Gilbert Cesbron (13 January 1913, Paris – 12 August 1979, Paris) was a French novelist.

== Biography ==
Gilbert Cesbron (13 January 1913, Paris – 12 August 1979, Paris) was a French novelist. Born in Paris, Cesbron attended what is now known as Lycée Condorcet. In 1944 he published his first novel, Les innocents de Paris ("The Innocent of Paris"), in Switzerland. He first achieved wide public acclaim with the publication of Notre prison est un royaume ("Our Prison is a Kingdom") in 1948 and Il est minuit, docteur Schweitzer ("It is midnight, Doctor Schweitzer") in 1950.

In his works Cesbron tended to illustrate and describe relevant social topics such as juvenile delinquency in Chiens perdus sans collier ("Lost Dogs Without Collars"), violence in Entre chiens et loups ("Between Dogs and Wolves"), euthanasia in Il est plus tard que tu ne penses ("It is Later than You Think") and working priests in Les Saints vont en enfer ("Saints in Hell").

In 1955, Cesbron's book Chiens perdus sans collier, the story of an orphan boy and a benevolent judge, was made into a movie starring Jean Gabin and Robert Dalban.

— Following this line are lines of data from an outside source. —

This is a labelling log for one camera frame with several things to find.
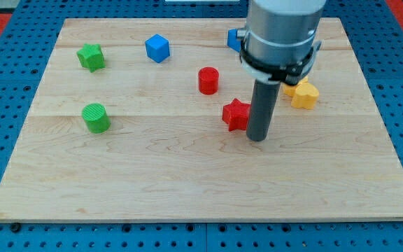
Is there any red star block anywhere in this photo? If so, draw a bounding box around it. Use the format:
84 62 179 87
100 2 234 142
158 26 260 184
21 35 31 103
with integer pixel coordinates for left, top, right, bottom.
222 98 250 132

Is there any red cylinder block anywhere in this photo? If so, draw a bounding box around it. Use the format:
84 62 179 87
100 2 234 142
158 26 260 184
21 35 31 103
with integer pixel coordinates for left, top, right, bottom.
198 66 220 95

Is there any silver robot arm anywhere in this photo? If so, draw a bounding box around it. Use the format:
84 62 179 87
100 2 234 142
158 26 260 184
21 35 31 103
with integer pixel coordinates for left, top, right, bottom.
237 0 326 85

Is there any blue block behind arm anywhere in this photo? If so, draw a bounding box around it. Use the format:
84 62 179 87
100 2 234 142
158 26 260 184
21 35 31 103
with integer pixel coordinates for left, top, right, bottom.
227 28 246 53

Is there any blue cube block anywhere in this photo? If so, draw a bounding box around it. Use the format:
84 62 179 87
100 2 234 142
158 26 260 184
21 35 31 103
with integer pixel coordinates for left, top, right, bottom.
145 34 170 63

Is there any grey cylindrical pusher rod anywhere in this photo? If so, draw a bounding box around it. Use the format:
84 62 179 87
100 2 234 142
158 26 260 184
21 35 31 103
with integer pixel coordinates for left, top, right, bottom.
246 80 281 141

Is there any wooden board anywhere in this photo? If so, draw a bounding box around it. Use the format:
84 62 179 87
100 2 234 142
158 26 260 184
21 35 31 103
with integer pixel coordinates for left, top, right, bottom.
0 17 403 223

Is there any yellow block behind heart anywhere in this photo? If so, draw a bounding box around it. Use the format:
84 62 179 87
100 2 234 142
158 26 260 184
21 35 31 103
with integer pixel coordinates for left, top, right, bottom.
282 76 309 97

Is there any green cylinder block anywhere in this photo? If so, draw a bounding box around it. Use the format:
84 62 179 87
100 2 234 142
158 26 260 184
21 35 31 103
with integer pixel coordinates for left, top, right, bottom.
81 103 111 134

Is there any green star block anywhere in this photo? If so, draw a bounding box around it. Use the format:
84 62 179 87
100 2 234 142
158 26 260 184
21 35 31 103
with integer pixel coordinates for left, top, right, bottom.
76 43 106 73

He died on 12 August 1979 at his home at 126 Boulevard Saint-Germain in the 6th arrondissement of Paris. He is buried in Bourré, Loir-et-Cher. His widow, Dominique, died in 2003.

== Works ==
=== Novels ===
- Les Innocents de Paris , 1944.
- On croit rêver (1945).
- La Tradition Fontquernie (1947).
- Notre prison est un royaume (1948).
- La Souveraine (1949).
- Bois mort où l'oiseau chante (1950).
- Les saints vont en enfer (1952).
- Chiens perdus sans collier (1954).
- Vous verrez le ciel ouvert (1956).
- Il est plus tard que tu ne penses (1958).
- Avoir été (1960).
- Entre chiens et loups (1962).
- Une abeille contre la vitre (1964).
- C’est Mozart qu’on assassine (1966).
- Je suis mal dans ta peau (1969).
- Voici le temps des imposteurs (1972).
- Don Juan en automne (1975).
- Mais moi je vous aimais (1977).
- Compagnons de la nuit (1938, published in 1995).

=== Tales and short stories ===
- D’Outremonde (23 tales), (1949).
- Traduit du vent (1951).
- Tout dort et je veille (1959).
- La Ville couronnée d’épines (1964).
- Des enfants aux cheveux gris (1968).
- Un vivier sans eau (1979).
- Leur pesant d’écume (1980) ;
- Tant d’amour perdu (1981).

=== Essays ===
- Chasseur maudit (1953).
- Ce siècle appelle au secours (1955).
- Libérez Barabbas (1957).
- Une sentinelle attend l’aurore (1965).
- Lettre ouverte à une jeune fille morte (1968).
- Ce que je crois (1970).
- Des leçons d’abîme (1971).
- Mourir étonné (1976) ;
- Huit paroles pour l’éternité (1978).
- Passé un certain âge (1980).
- La regarder en face (1982).

=== Plays ===
- Il est minuit, docteur Schweitzer (1952)
- Briser la statue (1952), raconte la vie de Sainte Thérèse de Lisieux.
- L’Homme seul (1961).
- Phèdre à Colombes (1961).
- Dernier Acte (1961).
- Mort le premier (1970).
- Pauvre Philippe (1970)

=== Other ===
- Torrent (poèmes) (1934).
- Les Petits des Hommes (album de photos avec texte) (1954).
- Il suffit d’aimer (récit de la vie de Sainte Bernadette Soubirous (1960).
- Journal sans date (tome 1) (1963).
- Journal sans date, (tome 2). Tant qu’il fait jour (1967).
- Journal sans date, (tome 3). Un miroir en miettes (1973) ;
- Merci l’oiseau ! (poèmes) (1976) ;
- Ce qu’on appelle vivre (interviewed by the journalist Maurice Chavardès)(1977).
- Bonheur de rien (1979).
- Un désespoir allègre (1983).

== Adaptations ==
=== Films ===
- 1952 : Il est minuit, Docteur Schweitzer, director André Haguet, with Jean Debucourt, Pierre Fresnay, Jeanne Moreau, Jean Lanier.
- 1955 : Chiens perdus sans collier, director Jean Delannoy, with Jean Gabin, Robert Dalban, Jean-Jacques Delbo.
- 1960 : Il suffit d'aimer, director Robert Darène, script and dialogue Gilbert Cesbron, with Madeleine Sologne, music Maurice Thiriet.

===Television ===
- 1959 : Ruf ohne Echo, director Rainer Wolffhardt, with Horst Tappert, Hans Christian Blech.
- 1962 : Il est minuit, Docteur Schweitzer, director Gilbert Pineau.
- 1977 : C’est Mozart qu’on assassine, director Pierre Goutas, with Cyril Brisse, Henri Garcin, Catherine Rich, Louis Seigner.
- 1979 : Avoir été, director Roland-Bernard.